Человек, который желает при всех обстоятельствах пребывать добродетельным, остается лишь гибнуть среди множества тех, кто не добродетелен.
Остерегайтесь мысли, что у вас есть такие добродетели, каких нет у других.
Наши добродетели — это чаще всего искусно перенаряженные пороки.
Многие скорее считают добродетелью раскаяние в ошибках, чем желание их избежать.
Все, кто стремится к добродетели, друзья между собой…
Истинное достоинство подобно реке: чем она глубже, тем меньше издает шума.
Люди извращают свою душу, совесть, разум точно так же, как портят себе желудок.
…лучшая доля не в том, чтобы воздерживаться от наслаждений, а в том, чтобы властвовать над ними, не подчиняясь им.
Кто согрешит в чем-то одном, тот становится виновным во всем.
Во все времена и во всех странах и во всех жанрах дурное кишмя кишит, а хорошее редко. В любой профессии все самое недостойное предстает особенно нагло.
Чтобы избавиться от кого-нибудь, достаточно предоставить ему возможность погрязнуть в каком-нибудь пороке.
Мой жизненный опыт убедил меня, что люди, не имеющие недостатков, имеют очень мало достоинств.
Признаваясь в мелких недостатках, мы тем самым стараемся убедить окружающих в том, что у нас нет крупных.
У моего слуги девять таких свойств, что если б хоть одно из них было у Соломона, у Аристотеля или же у Сенеки, этого было бы довольно, чтобы опорочить всю их добродетель, мудрость и святость.
Хорошо не иметь пороков, но плохо не подвергаться искушениям.

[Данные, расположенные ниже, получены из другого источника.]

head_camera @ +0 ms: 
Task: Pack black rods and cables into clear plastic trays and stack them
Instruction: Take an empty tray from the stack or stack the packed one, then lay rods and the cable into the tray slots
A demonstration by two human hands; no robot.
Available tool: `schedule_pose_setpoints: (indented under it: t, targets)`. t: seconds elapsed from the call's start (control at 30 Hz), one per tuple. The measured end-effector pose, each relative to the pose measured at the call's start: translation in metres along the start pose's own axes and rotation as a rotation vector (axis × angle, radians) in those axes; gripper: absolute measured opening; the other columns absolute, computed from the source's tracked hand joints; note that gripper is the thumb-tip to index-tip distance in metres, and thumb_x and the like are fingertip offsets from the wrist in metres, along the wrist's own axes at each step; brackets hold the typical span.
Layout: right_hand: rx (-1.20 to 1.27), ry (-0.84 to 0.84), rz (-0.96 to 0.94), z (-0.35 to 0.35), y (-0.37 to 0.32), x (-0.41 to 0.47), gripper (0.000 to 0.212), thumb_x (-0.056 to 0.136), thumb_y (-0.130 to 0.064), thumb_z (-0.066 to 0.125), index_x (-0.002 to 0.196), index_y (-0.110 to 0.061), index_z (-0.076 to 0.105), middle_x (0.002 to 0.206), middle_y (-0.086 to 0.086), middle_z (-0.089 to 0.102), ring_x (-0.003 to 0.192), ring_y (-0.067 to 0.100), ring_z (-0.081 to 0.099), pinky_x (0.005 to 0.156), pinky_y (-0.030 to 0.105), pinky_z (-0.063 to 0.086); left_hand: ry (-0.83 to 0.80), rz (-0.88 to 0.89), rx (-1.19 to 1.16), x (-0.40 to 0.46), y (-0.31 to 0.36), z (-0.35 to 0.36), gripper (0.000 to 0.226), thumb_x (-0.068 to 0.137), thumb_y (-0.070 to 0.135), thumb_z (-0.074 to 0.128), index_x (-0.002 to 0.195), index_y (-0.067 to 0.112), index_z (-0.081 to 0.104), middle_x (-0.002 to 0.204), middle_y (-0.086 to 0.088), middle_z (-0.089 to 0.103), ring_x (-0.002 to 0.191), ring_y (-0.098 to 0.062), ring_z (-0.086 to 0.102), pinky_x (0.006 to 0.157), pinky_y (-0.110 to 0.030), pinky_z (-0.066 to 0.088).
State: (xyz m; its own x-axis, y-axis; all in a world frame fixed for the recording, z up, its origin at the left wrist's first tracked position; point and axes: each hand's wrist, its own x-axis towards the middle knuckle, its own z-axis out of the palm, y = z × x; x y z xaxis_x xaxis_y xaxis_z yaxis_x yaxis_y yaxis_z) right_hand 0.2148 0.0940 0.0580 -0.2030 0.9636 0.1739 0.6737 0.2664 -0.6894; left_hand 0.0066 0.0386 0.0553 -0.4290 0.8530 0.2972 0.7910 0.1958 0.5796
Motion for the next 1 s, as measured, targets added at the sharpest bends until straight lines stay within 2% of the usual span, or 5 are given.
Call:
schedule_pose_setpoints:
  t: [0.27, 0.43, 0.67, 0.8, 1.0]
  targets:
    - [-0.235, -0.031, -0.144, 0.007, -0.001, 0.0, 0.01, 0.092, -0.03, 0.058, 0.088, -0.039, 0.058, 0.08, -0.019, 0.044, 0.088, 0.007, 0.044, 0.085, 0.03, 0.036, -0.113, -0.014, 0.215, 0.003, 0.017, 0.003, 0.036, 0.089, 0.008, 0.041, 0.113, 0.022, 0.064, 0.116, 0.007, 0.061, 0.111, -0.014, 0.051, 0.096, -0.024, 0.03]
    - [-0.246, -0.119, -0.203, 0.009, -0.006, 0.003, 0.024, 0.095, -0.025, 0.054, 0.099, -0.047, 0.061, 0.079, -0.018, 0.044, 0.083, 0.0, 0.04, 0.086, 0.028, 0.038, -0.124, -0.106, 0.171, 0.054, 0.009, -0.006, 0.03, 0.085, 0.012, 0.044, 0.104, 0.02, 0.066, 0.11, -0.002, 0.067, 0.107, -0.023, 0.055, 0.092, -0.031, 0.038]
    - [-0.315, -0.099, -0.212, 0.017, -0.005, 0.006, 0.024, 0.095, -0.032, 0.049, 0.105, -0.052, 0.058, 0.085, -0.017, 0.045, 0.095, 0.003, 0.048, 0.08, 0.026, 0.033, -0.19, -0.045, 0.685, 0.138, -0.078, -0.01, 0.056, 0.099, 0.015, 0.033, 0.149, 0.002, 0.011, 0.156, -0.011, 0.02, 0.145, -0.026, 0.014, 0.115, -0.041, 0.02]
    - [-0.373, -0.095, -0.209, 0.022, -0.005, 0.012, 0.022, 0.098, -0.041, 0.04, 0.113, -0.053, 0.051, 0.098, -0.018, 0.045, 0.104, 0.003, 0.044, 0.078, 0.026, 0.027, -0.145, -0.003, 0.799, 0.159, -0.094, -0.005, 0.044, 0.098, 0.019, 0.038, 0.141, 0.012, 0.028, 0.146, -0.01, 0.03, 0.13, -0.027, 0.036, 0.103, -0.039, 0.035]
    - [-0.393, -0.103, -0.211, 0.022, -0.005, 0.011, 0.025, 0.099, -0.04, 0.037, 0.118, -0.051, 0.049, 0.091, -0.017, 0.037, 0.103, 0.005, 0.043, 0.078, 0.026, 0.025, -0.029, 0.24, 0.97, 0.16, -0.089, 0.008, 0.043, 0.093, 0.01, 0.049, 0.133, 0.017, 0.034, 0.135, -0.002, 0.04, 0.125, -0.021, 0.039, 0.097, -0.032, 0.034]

Ничто так не обескураживает порока, как сознание, что он угадан и что по его поводу уже раздался смех.
Нет вернее средства разжечь в другом страсть, чем самому хранить холод.
Ум всегда в дураках у сердца.
Любая страсть, владеющая человеком, как бы открывает прямой доступ к нему.
Сомнение — отчаяние мысли; отчаяние — сомнение личности.
Мы сопротивляемся нашим страстям не потому, что мы сильны, а потому, что они слабы.
Чем страсть сильнее, тем печальней бывает у нее конец.
Страсть делает наилучшие наблюдения и наихудшие выводы.
Всякий раз, когда я вижу женщин, да и мужчин, слепо кем-то увлеченных, я перестаю верить в их способность глубоко чувствовать. Это правило меня еще ни разу не обмануло.
Люди готовы, чтобы немного развлечься, послушать философов, как они слушали бы скрипача или фигляра. Но чтобы поступать так, как советует разумный человек, — никогда. Когда бы ни приходилось делать выбор между разумным и безумцем, человечество всегда без колебаний шло за безумцем. Ибо безумец обращается к самой сущности человека — к его страсти и инстинктам. Философы же обращаются к внешнему и второстепенному рассудку.
Страсти не что иное, как идеи при первом своем развитии: они принадлежат юности сердца, и глупец тот, кто думает целую жизнь ими волноваться: многие спокойные реки начинаются шумными водопадами, а ни одна из них не скачет и не пенится до самого моря.